CLI Commands

This page list the commands for the CLI (command line interface) of Yggdrasil Decision Forests.
train: Train a ML model and export it to disk.

  Flags from cli/train.cc:
    --config (Path to the training configuration i.e. a
      model::proto::TrainingConfig text proto.); default: "";
    --dataset (Typed path to training dataset i.e. [type]:[path] format. Support
      glob, shard and comma. Example: csv:/my/dataset.csv); default: "";
    --dataspec (Path to the dataset specification (dataspec). Note: The dataspec
      is often created with :infer_dataspec and inspected with :show_dataspec.);
      default: "";
    --deployment (Path to the deployment configuration for the training i.e.
      what computing resources to use to train the model. Text proto buffer of
      type model::proto::DeploymentConfig. If not specified, the training is
      done locally with a number of threads chosen by the training algorithm.);
      default: "";
    --output (Output model directory.); default: "";
    --valid_dataset (Optional validation dataset specified with [type]:[path]
      format. If not specified and if the learning algorithm uses a validation
      dataset, the effective validation dataset is extracted from the training
      dataset.); default: "";

Try --helpfull to get a list of all flags or --help=substring shows help for
flags which include specified substring in either in the name, or description or
path.


show_model: Display the statistics and structure of a model.
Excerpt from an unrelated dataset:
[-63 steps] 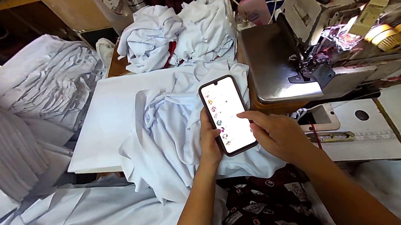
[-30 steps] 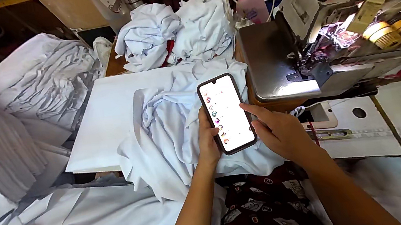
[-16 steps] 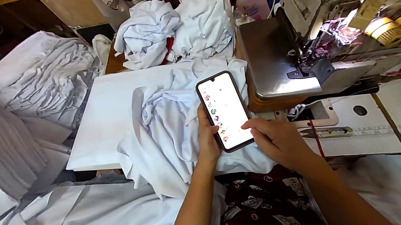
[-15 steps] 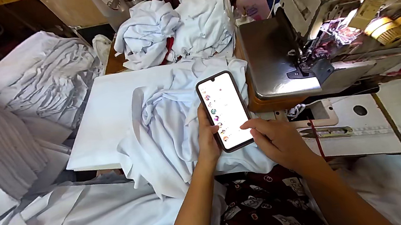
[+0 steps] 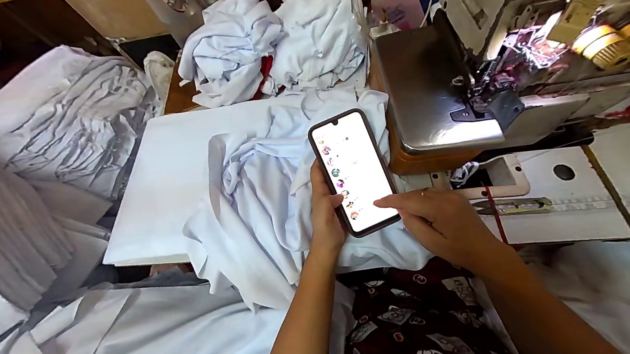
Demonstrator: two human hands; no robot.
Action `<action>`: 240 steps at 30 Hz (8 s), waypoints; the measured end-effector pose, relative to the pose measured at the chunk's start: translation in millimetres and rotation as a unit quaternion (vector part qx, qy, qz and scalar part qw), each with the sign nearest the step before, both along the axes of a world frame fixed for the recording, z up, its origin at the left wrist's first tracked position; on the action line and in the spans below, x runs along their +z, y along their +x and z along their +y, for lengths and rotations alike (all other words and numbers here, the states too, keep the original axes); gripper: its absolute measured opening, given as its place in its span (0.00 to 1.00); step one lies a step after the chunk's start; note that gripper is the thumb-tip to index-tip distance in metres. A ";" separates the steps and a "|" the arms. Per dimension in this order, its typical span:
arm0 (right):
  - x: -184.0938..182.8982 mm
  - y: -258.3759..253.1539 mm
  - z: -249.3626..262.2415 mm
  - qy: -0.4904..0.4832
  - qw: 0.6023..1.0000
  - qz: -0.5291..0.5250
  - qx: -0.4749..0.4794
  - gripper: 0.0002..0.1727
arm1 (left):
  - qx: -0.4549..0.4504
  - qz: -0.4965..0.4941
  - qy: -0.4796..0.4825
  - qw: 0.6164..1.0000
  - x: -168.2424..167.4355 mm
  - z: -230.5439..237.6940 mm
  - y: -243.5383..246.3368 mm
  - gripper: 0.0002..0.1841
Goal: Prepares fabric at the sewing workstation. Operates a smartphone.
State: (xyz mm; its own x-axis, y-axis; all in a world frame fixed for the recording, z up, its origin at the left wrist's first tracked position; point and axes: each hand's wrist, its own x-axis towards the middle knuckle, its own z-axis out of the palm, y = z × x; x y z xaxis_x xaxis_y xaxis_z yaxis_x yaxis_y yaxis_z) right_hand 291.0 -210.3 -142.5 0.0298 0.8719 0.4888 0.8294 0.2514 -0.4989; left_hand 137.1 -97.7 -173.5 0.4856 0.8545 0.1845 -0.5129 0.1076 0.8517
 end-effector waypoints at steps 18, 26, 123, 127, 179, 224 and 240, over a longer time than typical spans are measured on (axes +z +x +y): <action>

  Flags from cli/show_model.cc:
    --dataspec (Show the dataspec contained in the model. This is similar as
      running :show_dataspec on the data_spec.pb file in the model directory.);
      default: false;
    --engines (List and test the fast engines compatible with the model. Note:
      Engines needs to be linked to the binary. Some engines depend on the
      platform e.g. if you don't have AVX2, AVX2 engines won't be listed.);
      default: false;
    --explain_engine_incompatibility (If true, and if --engines=true, print an
      explanation of why each of the available serving engine is not compatible
      with the model.); default: false;
    --full_definition (Show the full details of the model. For decision forest
      models, show the tree structure.); default: false;
    --model (Model directory.); default: "";

Try --helpfull to get a list of all flags or --help=substring shows help for
flags which include specified substring in either in the name, or description or
path.


show_dataspec: Print a human readable representation of a dataspec.
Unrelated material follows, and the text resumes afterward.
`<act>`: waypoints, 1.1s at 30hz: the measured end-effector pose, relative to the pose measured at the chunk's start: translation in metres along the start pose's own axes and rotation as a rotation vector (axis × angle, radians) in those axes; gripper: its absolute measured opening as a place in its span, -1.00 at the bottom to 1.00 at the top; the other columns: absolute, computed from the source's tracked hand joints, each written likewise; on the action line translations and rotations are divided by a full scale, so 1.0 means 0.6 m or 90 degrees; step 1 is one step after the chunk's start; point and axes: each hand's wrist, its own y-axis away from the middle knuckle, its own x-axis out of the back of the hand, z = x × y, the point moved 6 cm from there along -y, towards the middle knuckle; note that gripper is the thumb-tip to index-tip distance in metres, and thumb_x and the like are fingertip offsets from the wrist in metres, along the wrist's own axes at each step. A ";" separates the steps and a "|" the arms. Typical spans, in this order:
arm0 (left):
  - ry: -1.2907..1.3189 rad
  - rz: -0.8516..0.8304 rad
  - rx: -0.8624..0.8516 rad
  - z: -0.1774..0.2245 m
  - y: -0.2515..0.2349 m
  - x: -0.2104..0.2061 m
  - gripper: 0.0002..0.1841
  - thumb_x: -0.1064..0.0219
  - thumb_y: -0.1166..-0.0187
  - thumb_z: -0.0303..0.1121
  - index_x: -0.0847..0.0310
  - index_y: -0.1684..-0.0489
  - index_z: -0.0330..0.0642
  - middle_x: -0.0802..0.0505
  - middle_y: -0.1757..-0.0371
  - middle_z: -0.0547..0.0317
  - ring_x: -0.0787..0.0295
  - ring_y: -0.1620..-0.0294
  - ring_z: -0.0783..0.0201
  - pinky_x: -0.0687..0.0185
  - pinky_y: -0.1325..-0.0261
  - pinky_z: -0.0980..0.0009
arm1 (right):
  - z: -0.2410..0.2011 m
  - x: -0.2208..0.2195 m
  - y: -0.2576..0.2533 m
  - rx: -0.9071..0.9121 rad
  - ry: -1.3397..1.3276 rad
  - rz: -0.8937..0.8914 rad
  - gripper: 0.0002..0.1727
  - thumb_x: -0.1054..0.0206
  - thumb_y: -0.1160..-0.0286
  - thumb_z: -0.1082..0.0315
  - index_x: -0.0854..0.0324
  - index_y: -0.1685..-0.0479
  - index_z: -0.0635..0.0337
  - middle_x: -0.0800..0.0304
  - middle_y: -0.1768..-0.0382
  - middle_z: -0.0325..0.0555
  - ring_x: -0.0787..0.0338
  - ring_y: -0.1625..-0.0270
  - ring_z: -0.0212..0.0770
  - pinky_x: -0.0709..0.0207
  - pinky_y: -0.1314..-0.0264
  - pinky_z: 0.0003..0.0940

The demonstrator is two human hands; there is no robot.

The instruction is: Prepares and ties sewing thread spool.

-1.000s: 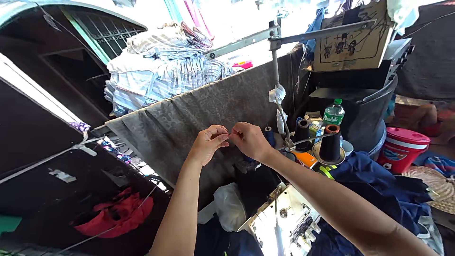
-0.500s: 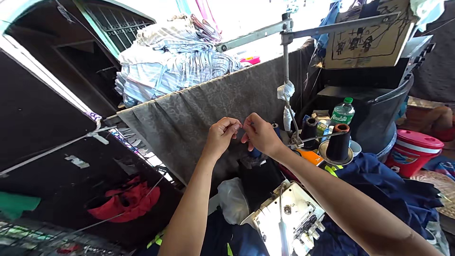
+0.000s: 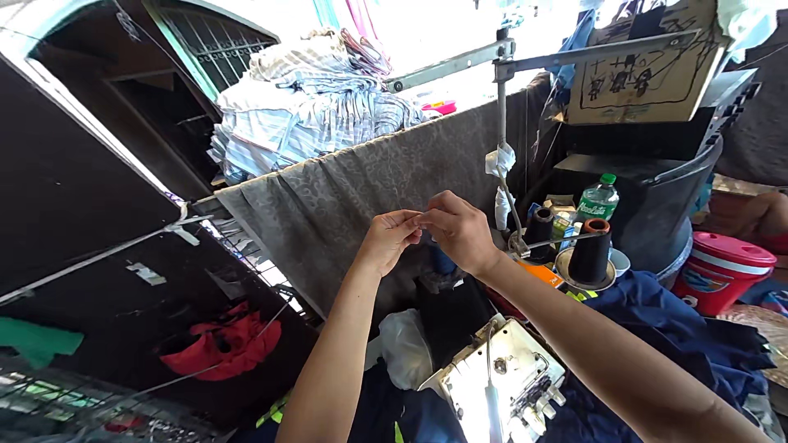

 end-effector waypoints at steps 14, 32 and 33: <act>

  Flags from cli/show_dataspec.cc:
    --dataspec (Path to dataset specification (dataspec).); default: "";
    --is_text_proto (If true, the dataset is read as a text proto. If false, the
      dataspec is read as a binary proto.); default: true;
    --sort_by_column_names (If true, sort the columns by names. If false, sort
      the columns by column index.); default: true;

Try --helpfull to get a list of all flags or --help=substring shows help for
flags which include specified substring in either in the name, or description or
path.


predict: Apply a model on a dataset and export the predictions to disk.

  Flags from cli/predict.cc:
    --dataset (Typed path to dataset i.e. [type]:[path] format.); default: "";
    --key (If set, copies the column "key" in the output prediction file. This
      key column cannot be an input feature of the model.); default: "";
    --model (Model directory.); default: "";
    --num_records_by_shard_in_output (Number of records per output shards. Only
      valid if the output path is sharded (e.g. contains @10).); default: -1;
    --output (Output prediction specified with [type]:[path] format. e.g.
      "csv:/path/to/dataset.csv".); default: "";

Try --helpfull to get a list of all flags or --help=substring shows help for
flags which include specified substring in either in the name, or description or
path.


infer_dataspec: Infers the dataspec of a dataset i.e. the name, type and meta-data of the dataset columns.

  Flags from cli/infer_dataspec.cc:
    --dataset (Typed path to training dataset i.e. [type]:[path] format.);
      default: "";
    --guide (Path to an optional dataset specification guide
      (DataSpecificationGuide Text proto). Use to override the automatic type
      detection of the columns.); default: "";
    --output (Output dataspec path.); default: "";

Try --helpfull to get a list of all flags or --help=substring shows help for
flags which include specified substring in either in the name, or description or
path.


evaluate: Evaluates a model.

  Flags from cli/evaluate.cc:
    --dataset (Typed path to dataset i.e. [type]:[path] format.); default: "";
    --model (Model directory.); default: "";
    --options (Path to optional evaluation configuration.
      proto::EvaluationOptions Text proto.); default: "";

Try --helpfull to get a list of all flags or --help=substring shows help for
flags which include specified substring in either in the name, or description or
path.


convert_dataset: Converts a dataset from one format to another. The dataspec of the dataset should be available.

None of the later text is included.